Select the lines below containing the word "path".
*** Data below ***
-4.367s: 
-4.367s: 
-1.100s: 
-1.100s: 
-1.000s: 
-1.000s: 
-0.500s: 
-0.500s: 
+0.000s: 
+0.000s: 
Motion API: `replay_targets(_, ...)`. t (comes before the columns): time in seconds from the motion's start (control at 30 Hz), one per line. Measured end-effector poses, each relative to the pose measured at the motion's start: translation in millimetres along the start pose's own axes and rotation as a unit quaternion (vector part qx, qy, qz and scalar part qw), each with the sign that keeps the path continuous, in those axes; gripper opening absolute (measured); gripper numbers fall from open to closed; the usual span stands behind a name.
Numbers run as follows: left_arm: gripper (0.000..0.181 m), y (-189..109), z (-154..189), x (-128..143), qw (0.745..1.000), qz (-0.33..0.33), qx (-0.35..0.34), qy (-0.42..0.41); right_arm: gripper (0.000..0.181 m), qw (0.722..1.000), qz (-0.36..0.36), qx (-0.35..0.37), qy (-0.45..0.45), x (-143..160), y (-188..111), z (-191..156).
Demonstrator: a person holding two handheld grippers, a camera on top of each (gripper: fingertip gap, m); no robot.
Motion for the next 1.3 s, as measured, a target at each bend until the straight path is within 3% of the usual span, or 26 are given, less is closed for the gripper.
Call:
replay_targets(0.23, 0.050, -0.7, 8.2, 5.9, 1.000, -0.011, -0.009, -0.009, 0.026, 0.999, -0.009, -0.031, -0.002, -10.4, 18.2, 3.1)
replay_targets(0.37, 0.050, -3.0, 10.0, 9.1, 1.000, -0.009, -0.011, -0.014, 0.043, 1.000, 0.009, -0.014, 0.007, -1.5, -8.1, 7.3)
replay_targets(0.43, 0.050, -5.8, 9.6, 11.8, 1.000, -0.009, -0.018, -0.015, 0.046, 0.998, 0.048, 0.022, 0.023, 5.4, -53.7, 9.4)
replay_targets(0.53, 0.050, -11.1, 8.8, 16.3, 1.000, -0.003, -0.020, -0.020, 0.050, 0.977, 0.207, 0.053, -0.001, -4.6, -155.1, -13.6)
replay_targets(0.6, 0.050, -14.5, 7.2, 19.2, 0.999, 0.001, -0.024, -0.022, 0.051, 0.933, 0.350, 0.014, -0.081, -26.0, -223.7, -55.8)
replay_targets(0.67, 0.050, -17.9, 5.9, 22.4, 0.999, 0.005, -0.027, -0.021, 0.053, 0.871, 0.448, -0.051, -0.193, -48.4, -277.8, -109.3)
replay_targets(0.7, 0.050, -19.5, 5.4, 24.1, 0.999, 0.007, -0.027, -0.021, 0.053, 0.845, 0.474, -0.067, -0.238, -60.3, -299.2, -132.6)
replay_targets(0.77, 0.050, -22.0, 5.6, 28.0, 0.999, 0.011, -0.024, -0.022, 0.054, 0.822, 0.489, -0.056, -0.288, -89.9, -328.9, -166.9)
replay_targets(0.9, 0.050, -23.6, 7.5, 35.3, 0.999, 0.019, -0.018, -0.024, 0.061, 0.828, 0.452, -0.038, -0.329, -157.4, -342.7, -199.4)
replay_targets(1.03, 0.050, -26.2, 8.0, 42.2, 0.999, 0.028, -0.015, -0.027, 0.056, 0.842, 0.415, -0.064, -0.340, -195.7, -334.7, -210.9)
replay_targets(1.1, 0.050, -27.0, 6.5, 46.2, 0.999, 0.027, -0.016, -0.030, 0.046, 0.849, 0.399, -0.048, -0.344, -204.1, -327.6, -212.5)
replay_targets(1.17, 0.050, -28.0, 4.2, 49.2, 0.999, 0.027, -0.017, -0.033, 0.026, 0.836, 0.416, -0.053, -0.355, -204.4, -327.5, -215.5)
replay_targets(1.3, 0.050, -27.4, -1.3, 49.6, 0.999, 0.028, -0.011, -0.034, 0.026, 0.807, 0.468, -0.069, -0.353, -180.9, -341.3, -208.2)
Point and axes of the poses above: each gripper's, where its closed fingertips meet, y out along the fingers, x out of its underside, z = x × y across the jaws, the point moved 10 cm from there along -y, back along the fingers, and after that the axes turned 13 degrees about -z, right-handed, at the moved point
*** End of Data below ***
Reply.
Motion API: `replay_targets(_, ...)`. t (comes before the columns): time in seconds from the motion's start (control at 30 Hz), one per line. Measured end-effector poses, each relative to the pose measured at the motion's start: translation in millimetres along the start pose's own axes and rotation as a unit quaternion (vector part qx, qy, qz and scalar part qw), each with the sign that keeps the path continuous, in those axes; gripper opening absolute (measured); gripper numbers fall from open to closed; the usual span stands behind a name.
Motion for the next 1.3 s, as measured, a target at each bend until the straight path is within 3% of the usual span, or 26 are given, less is closed for the gripper.

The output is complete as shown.